* _Task goal_: Please restate, exactly as written, the lines running from the beginning of the material through the line that has "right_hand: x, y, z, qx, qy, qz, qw" in it.
+--
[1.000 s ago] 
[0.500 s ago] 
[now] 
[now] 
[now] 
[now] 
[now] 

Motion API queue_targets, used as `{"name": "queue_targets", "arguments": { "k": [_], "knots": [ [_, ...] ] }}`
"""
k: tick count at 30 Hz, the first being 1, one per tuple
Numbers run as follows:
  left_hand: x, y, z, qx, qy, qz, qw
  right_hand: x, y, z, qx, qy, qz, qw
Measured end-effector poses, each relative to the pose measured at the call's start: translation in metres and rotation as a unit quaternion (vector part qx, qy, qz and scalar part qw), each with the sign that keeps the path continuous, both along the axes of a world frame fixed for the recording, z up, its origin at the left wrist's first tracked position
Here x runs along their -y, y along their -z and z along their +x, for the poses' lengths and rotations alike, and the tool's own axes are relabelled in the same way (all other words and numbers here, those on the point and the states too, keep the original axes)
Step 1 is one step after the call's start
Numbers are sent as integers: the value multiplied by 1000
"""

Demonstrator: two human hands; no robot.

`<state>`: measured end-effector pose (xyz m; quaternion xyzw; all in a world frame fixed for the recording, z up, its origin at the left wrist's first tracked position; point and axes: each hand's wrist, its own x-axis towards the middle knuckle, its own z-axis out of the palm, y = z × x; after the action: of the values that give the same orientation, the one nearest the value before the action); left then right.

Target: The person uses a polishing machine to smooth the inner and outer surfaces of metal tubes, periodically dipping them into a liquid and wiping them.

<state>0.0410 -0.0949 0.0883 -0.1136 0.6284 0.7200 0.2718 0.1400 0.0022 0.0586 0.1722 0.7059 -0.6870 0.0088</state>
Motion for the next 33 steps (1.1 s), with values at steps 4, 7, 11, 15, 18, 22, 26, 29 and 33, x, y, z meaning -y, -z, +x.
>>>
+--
* _Written response_:
[1.000 s ago] 
[0.500 s ago] 
[now] 
[now] 
[now] 
[now] 
[now] 

Motion API queue_targets, used as `{"name": "queue_targets", "arguments": { "k": [_], "knots": [ [_, ...] ] }}`
"""
k: tick count at 30 Hz, the first being 1, one per tuple
Numbers run as follows:
  left_hand: x, y, z, qx, qy, qz, qw
  right_hand: x, y, z, qx, qy, qz, qw

This response is now finished.